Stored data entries
+--

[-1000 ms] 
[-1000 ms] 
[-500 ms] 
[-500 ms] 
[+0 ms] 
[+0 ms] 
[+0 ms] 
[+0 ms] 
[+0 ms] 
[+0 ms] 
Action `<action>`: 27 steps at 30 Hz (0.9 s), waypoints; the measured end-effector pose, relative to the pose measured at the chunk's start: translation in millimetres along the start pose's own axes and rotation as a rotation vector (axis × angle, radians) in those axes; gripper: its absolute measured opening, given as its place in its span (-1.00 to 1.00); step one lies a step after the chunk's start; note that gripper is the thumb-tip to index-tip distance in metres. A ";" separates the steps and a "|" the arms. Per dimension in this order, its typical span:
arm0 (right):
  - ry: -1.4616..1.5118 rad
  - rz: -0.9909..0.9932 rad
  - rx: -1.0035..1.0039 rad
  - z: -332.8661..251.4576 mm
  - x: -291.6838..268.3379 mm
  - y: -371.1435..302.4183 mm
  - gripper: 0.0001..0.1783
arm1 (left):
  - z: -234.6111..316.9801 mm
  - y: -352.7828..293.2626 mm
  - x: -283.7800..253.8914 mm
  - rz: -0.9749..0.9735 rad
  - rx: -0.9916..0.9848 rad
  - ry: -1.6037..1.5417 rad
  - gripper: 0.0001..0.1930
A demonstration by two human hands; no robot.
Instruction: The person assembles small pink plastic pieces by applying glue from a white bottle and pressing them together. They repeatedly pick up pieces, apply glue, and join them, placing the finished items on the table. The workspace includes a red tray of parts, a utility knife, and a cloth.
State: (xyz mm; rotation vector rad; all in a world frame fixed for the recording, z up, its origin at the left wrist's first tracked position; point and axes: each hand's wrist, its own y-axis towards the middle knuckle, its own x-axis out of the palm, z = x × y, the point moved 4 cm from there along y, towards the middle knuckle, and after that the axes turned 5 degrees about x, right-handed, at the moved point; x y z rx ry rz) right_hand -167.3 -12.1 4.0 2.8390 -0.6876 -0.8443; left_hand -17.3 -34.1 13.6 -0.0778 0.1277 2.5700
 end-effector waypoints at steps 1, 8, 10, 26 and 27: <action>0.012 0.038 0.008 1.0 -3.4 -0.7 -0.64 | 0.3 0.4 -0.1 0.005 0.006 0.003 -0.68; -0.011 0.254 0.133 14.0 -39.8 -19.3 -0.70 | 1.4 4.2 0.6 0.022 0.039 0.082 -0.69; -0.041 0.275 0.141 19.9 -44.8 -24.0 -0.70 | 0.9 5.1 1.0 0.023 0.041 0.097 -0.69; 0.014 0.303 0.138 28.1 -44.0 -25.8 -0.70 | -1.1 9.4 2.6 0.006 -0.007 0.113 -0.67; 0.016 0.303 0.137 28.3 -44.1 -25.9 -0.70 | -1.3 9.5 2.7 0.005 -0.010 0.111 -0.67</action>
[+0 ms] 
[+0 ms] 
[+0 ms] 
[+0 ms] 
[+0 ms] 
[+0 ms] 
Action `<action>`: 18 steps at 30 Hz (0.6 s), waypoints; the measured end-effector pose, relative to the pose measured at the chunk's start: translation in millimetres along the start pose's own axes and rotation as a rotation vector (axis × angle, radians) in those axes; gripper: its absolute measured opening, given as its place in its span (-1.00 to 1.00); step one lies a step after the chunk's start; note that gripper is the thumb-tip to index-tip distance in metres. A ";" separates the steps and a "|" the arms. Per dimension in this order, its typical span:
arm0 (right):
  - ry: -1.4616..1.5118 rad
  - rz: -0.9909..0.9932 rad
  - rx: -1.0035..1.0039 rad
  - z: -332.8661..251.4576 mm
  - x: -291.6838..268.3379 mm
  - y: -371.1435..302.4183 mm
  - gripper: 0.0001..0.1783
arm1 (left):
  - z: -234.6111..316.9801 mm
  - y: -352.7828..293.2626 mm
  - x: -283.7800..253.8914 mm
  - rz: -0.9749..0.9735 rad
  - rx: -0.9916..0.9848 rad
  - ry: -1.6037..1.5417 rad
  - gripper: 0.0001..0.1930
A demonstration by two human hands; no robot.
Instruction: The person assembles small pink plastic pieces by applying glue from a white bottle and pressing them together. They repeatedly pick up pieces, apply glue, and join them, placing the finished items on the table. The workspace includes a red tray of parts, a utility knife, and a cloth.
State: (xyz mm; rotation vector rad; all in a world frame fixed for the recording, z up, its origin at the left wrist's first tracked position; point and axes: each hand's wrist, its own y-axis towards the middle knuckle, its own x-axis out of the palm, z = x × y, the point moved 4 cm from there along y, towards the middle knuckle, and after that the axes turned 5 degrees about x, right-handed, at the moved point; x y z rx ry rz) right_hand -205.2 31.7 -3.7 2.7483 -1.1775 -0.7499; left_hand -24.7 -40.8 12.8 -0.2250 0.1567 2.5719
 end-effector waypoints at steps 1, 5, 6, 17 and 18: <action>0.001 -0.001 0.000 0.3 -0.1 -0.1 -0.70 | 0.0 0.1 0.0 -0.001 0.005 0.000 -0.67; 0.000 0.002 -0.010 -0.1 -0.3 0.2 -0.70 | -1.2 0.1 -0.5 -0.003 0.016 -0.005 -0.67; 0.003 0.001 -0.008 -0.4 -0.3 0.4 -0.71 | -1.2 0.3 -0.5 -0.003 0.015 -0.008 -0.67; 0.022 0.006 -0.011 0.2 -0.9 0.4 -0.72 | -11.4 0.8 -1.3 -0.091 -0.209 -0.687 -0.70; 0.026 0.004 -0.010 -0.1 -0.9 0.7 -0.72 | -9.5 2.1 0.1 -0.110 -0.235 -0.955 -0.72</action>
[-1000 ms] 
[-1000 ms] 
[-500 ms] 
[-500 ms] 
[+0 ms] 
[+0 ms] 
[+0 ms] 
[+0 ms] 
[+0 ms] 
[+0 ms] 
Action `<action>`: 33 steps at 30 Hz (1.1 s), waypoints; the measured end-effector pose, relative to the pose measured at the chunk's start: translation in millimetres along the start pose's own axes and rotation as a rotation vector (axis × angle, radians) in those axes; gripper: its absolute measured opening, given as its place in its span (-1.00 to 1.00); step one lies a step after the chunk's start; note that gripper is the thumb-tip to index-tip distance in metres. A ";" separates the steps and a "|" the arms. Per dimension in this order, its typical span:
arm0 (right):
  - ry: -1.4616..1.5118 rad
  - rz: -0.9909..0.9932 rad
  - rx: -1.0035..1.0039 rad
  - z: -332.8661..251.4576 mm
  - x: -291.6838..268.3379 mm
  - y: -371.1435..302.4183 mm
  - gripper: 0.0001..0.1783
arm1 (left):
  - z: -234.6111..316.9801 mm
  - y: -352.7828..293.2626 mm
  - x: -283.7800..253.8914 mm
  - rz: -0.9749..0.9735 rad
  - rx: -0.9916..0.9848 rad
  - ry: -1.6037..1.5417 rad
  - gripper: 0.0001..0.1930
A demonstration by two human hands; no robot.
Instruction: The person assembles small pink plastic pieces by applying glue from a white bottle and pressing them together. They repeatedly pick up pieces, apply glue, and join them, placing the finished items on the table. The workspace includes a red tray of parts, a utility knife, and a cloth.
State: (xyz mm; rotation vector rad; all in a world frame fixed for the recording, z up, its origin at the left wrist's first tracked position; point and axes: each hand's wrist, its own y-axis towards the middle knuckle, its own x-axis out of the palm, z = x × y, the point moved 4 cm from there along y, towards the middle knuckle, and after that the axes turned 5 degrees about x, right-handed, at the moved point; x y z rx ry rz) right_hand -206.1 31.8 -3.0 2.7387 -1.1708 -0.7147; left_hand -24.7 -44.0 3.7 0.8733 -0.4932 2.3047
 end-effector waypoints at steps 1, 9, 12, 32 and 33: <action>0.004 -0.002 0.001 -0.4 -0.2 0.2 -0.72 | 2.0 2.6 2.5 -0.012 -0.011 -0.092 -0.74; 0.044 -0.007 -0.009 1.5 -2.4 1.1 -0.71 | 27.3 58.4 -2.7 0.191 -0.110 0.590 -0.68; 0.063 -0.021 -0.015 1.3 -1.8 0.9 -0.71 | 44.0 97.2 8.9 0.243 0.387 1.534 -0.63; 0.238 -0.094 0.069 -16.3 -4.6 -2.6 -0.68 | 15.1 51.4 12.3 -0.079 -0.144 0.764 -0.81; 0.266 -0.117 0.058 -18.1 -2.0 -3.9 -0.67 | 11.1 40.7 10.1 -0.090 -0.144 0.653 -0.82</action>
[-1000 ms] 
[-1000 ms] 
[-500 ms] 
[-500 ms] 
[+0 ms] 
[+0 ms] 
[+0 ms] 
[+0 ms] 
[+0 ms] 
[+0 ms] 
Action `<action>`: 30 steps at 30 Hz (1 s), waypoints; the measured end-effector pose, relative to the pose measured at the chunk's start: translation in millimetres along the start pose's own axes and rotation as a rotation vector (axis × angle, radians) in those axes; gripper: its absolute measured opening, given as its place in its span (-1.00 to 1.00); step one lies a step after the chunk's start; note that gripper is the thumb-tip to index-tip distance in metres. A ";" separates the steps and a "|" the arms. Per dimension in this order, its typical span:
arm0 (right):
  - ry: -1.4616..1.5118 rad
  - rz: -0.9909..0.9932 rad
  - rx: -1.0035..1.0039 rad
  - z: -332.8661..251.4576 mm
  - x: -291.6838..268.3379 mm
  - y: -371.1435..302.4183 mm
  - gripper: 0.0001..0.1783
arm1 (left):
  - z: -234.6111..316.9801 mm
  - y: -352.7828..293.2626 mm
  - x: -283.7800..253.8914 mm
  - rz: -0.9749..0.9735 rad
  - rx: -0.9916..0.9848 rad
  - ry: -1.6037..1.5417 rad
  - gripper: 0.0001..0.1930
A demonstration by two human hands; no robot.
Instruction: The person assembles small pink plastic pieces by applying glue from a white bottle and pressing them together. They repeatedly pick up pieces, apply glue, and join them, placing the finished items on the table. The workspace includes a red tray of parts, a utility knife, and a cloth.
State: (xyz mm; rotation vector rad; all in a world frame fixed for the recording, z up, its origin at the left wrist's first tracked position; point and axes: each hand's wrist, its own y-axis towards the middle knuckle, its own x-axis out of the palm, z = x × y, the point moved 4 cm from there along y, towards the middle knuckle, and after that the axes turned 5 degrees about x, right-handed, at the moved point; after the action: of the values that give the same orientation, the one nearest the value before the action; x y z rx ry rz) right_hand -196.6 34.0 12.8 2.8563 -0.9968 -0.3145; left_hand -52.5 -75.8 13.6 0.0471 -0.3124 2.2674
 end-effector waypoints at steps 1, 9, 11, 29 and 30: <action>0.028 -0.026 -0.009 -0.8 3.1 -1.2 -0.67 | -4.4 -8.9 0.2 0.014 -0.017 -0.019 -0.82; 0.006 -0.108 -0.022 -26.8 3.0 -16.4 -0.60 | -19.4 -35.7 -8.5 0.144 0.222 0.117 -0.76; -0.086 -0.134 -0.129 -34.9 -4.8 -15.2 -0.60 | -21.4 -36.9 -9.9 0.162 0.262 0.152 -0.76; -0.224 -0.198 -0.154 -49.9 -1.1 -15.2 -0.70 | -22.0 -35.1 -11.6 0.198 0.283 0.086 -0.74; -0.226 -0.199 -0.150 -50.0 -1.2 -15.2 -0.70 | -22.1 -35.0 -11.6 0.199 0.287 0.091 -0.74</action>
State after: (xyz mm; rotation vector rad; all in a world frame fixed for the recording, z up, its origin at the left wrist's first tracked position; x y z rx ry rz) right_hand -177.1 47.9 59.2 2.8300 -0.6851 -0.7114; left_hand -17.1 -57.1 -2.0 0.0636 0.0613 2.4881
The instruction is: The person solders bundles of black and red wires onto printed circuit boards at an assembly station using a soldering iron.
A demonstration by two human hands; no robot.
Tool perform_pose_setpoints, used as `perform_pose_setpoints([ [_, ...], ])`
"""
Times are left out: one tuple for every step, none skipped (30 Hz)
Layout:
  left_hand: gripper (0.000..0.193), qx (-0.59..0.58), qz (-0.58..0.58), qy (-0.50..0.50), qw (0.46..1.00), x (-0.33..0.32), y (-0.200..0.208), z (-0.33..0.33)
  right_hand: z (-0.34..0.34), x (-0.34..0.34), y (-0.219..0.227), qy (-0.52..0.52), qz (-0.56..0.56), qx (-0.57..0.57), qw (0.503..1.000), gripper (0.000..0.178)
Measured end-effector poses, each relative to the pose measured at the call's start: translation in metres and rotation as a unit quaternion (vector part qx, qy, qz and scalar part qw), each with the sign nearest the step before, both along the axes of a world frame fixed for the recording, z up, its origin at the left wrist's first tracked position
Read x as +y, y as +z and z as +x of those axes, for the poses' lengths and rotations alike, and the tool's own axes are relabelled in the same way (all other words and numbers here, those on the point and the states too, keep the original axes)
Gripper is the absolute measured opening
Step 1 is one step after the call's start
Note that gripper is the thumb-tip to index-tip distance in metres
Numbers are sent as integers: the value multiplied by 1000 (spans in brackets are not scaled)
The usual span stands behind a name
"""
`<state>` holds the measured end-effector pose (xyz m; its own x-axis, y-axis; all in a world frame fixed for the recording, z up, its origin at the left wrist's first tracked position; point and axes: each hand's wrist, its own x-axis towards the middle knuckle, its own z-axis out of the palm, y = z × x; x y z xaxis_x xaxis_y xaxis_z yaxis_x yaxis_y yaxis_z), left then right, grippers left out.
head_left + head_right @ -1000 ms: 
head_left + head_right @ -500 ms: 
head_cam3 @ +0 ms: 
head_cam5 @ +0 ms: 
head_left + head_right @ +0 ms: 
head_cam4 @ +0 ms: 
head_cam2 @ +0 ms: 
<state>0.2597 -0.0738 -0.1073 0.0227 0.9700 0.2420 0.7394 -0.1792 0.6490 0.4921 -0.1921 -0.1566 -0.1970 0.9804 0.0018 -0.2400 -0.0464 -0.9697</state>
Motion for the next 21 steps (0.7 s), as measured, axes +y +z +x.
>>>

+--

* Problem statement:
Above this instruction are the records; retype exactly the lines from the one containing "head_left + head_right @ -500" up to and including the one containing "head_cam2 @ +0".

* Output of the exercise:
head_left + head_right @ -500 ms: 
head_cam3 @ +0 ms: 
head_cam5 @ +0 ms: 
head_left + head_right @ +0 ms: 
head_cam4 @ +0 ms: 
head_cam2 @ +0 ms: 

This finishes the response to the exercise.